GH secretagogue (oral, non-peptide)

Also known as: Ibutamoren, MK-0677, L-163,191, LUM-201

Tier 2, Investigational, human data

Studied in registered human trials with published pharmacokinetic data, but not approved. Dosing outside a trial protocol has no established safety margin.

Half-life
5.00 hours · human data · oral

CORRECTION: the widely circulated "~24 hour half-life" is NOT supported by any retrievable source and appears to originate from vendor marketing.

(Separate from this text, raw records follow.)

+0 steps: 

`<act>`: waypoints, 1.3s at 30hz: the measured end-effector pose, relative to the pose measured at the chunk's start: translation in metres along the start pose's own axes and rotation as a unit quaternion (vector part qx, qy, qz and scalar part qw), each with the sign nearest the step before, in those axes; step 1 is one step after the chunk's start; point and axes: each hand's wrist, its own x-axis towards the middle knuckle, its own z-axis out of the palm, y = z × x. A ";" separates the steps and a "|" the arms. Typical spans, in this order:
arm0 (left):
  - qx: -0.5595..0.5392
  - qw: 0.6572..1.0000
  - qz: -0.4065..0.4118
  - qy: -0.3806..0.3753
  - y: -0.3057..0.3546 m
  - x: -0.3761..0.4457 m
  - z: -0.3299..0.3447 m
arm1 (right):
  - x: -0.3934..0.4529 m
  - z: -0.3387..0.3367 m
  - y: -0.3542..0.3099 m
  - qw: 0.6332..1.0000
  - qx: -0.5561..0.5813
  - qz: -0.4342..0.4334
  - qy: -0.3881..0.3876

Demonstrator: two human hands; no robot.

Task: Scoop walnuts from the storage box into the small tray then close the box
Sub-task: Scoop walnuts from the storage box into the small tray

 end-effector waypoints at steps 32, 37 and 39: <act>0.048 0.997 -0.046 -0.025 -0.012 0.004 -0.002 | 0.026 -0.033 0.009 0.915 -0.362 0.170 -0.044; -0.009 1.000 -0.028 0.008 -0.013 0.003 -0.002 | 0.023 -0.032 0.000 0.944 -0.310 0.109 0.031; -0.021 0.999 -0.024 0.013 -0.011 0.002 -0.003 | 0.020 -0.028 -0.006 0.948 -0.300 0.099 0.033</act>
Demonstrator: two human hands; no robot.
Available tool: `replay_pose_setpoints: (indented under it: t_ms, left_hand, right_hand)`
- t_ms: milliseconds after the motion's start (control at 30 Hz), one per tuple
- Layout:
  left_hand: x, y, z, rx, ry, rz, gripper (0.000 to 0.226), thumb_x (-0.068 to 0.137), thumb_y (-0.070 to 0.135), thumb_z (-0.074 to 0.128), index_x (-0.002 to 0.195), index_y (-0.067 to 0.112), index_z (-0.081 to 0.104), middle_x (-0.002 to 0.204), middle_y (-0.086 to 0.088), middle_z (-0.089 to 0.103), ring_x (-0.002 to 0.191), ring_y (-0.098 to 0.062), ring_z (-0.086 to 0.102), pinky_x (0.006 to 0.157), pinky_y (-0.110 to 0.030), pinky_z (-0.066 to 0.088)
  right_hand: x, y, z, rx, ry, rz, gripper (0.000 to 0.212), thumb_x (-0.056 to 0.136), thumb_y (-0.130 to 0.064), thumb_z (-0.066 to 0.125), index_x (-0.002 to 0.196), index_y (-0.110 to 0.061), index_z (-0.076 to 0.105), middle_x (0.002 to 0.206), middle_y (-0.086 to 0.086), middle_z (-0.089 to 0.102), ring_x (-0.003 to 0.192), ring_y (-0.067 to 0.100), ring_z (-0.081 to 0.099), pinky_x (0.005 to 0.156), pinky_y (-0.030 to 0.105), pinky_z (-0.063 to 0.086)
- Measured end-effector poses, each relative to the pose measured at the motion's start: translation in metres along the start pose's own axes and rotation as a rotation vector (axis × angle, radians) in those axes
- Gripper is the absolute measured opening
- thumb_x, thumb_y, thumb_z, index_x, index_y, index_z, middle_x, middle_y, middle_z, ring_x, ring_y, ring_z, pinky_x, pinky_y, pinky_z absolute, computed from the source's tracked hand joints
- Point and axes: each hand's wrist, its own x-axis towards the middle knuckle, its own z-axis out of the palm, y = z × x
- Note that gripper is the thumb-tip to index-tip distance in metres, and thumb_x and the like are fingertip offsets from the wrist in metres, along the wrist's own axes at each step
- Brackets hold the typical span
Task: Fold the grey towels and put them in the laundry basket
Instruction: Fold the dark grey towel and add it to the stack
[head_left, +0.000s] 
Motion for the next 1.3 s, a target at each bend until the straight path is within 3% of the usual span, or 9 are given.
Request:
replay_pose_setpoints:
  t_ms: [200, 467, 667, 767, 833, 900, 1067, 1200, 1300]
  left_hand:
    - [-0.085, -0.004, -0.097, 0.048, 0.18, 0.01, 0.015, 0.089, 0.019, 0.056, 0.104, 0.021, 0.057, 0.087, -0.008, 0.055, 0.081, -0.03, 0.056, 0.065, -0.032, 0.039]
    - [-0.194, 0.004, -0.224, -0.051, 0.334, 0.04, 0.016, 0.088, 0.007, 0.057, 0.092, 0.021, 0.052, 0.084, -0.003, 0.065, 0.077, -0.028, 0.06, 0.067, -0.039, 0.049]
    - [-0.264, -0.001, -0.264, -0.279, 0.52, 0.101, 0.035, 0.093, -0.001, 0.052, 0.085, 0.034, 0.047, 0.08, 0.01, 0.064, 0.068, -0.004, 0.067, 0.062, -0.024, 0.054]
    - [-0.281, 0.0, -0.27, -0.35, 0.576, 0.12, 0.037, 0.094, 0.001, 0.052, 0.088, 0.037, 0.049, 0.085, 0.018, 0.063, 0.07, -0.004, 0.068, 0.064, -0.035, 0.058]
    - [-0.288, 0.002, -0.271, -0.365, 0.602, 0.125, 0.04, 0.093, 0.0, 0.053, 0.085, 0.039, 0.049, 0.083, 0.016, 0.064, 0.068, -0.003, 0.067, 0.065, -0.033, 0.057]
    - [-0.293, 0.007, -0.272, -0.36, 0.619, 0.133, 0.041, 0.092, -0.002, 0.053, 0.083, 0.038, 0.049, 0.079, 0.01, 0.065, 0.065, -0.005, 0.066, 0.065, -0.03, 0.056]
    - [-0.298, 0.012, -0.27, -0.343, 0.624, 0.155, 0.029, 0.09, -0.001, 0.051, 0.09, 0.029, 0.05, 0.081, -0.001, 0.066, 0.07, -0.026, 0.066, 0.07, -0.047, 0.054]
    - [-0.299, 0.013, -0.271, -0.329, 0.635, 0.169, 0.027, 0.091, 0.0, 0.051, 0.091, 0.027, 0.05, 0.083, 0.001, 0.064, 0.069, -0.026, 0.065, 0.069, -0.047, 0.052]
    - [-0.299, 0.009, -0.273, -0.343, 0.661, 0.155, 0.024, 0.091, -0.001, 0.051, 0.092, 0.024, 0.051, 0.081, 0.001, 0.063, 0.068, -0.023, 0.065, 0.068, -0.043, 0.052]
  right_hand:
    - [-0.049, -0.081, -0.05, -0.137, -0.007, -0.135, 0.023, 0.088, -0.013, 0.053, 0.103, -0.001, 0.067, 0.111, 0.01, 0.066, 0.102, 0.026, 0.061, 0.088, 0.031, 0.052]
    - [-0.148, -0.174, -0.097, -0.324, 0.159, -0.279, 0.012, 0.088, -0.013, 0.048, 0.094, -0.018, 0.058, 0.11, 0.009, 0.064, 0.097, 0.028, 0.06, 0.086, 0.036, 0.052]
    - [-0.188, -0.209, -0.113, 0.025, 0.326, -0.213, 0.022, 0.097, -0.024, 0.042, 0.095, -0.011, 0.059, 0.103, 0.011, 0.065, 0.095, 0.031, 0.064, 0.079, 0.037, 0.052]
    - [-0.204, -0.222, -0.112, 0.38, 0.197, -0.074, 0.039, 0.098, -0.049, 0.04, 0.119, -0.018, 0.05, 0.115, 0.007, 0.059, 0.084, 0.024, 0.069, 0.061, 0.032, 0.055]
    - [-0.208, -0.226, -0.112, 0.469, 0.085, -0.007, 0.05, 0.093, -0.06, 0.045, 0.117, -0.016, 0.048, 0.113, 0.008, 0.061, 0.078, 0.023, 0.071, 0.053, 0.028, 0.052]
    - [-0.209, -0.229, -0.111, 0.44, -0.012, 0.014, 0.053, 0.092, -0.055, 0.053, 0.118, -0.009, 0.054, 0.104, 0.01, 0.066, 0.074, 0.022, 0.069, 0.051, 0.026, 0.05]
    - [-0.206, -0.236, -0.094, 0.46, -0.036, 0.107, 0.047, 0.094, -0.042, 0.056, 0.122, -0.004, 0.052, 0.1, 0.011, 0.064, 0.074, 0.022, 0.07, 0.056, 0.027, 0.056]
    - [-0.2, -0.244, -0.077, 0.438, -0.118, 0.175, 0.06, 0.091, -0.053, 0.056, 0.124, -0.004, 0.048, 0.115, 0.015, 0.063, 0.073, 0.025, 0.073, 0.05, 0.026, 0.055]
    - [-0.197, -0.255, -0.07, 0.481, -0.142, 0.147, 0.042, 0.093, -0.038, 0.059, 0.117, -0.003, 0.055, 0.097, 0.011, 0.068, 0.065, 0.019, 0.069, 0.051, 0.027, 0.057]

Peer-reviewed sources describe a half-life of at least 5-6 hours ("over six hours"), noting a relatively long terminal half-life versus related compounds such as capromorelin, which enables once-daily dosing. Once-daily dosing works because of prolonged biological GH/IGF-1 effect, not because of 24-hour plasma persistence. Precise terminal t½ with confidence intervals was not located, treat as approximate.

Dosing
5000 - 25000 mcg

Doses studied in humans: 5 mg and 25 mg orally at bedtime for 7 days in healthy young men. 25 mg once daily is the standard research dose. Studies up to 2 years exist. The therapeutic window is not established for non-approved use.

Frequency
Once daily
Timing
Bedtime dosing was used in the pivotal 7-day crossover study.
Regulatory status
Not approved for human use in any indication. Investigated by Merck and later Lumos Pharma for paediatric GH deficiency. Prohibited at all times under WADA section S2. Not a lawful dietary supplement ingredient.
Evidence base
human clinical · confidence: medium
Safety

The most consistently reported adverse signal is a clinically important decrease in insulin sensitivity with elevated fasting glucose, a genuine concern for anyone with prediabetes or diabetes. Also documented: increased appetite, fluid retention and oedema, lethargy. Substantially elevates IGF-1, so not for use with active malignancy. Congestive heart failure was a concern in an elderly-population trial. Long-term safety beyond 2 years is unknown.